Clinical, pathological, imaging, and genetic findings in a family with multiple allelic mutations of metachromatic leukodystrophy (MLD) are reported from McGill University, Montreal, and McMaster University, Hamilton, Canada. The propositus, a 23-year-old man, presented at age 18 with a 3-year history of clumsiness and stiffness of gait. Two maternal uncles, ages 48 and 56, were also neurologically impaired. Two siblings, a brother aged 30 and sister aged 25, the mother, and father were clinically normal and had normal electrical studies and MRIs, but their arylsulfatase activity was reduced. Allele-specific amplification confirmed the pseudodeficiency (PD) allele, with no clinical dysfunction, in the mother and her 2 unaffected children. The mother was a PD/MLD compound heterozygote since she was an obligate MLD carrier. The father was a normal (N/MLD) heterozygote. The family was unique in the unusual occurrence of MLD in consecutive generations in the absence of consanguinity. [1]
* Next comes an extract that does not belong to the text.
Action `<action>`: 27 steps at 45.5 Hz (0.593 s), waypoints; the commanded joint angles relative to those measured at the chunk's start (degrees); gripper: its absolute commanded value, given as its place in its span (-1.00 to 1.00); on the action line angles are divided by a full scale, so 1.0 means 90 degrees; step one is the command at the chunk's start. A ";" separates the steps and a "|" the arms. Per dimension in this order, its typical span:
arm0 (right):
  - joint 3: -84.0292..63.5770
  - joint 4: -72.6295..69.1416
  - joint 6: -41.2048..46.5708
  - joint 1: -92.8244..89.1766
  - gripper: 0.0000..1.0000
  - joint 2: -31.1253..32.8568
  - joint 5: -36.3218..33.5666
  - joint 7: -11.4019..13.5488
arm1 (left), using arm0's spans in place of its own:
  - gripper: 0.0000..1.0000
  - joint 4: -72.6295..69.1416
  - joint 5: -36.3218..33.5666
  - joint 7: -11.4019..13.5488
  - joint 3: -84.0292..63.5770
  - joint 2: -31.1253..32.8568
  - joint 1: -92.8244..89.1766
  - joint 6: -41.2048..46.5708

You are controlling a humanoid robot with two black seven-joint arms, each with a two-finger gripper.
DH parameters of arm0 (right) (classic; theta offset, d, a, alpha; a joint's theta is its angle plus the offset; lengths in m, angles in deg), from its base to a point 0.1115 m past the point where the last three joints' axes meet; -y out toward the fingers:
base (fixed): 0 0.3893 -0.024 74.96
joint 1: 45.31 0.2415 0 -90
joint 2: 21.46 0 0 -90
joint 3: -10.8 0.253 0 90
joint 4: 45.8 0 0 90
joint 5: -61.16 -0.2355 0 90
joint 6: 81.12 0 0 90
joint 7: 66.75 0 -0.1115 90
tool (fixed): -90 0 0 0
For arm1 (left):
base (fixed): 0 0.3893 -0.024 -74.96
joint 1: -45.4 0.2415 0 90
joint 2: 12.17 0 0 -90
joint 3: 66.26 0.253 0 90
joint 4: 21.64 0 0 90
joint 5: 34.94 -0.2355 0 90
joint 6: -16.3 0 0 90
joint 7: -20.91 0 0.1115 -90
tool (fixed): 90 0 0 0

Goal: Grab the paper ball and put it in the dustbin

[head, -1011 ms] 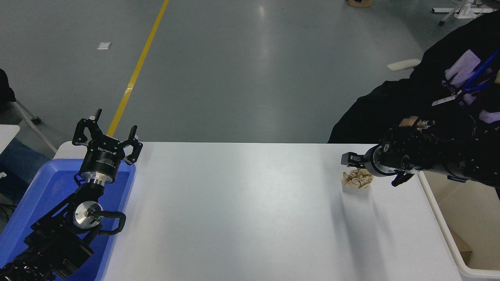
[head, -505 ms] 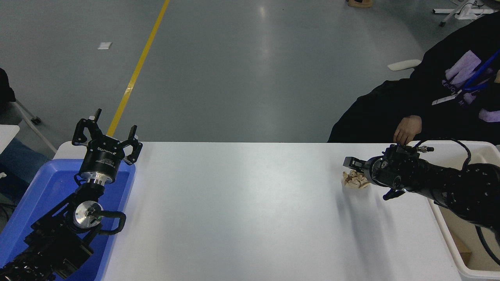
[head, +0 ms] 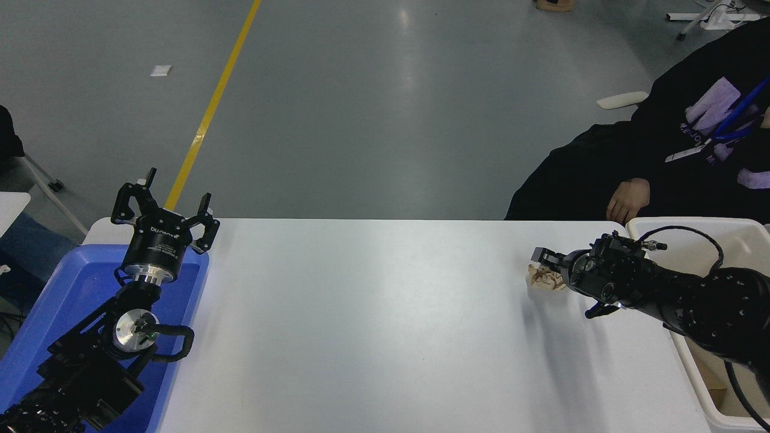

COMMENT. Three phenotypes of MLD are recognized based on age of onset: late infantile (0-2 years), juvenile (3-16 years), and adult. The time of onset is determined by the amount of residual arylsulfatase A activity, those retaining some activity having a delayed onset of the disease. A variety of allelic mutations has been identified, including a pseudodeficiency allele with no clinical dysfunction. Cloning of the enzyme gene and genotype identification at the molecular level for the PD and MLD mutations allow appropriate genetic counselling for the families. With these advances in diagnosis, the authors conclude that unnecessary testing of spouses and prenatal screening of pregnancies can be avoided.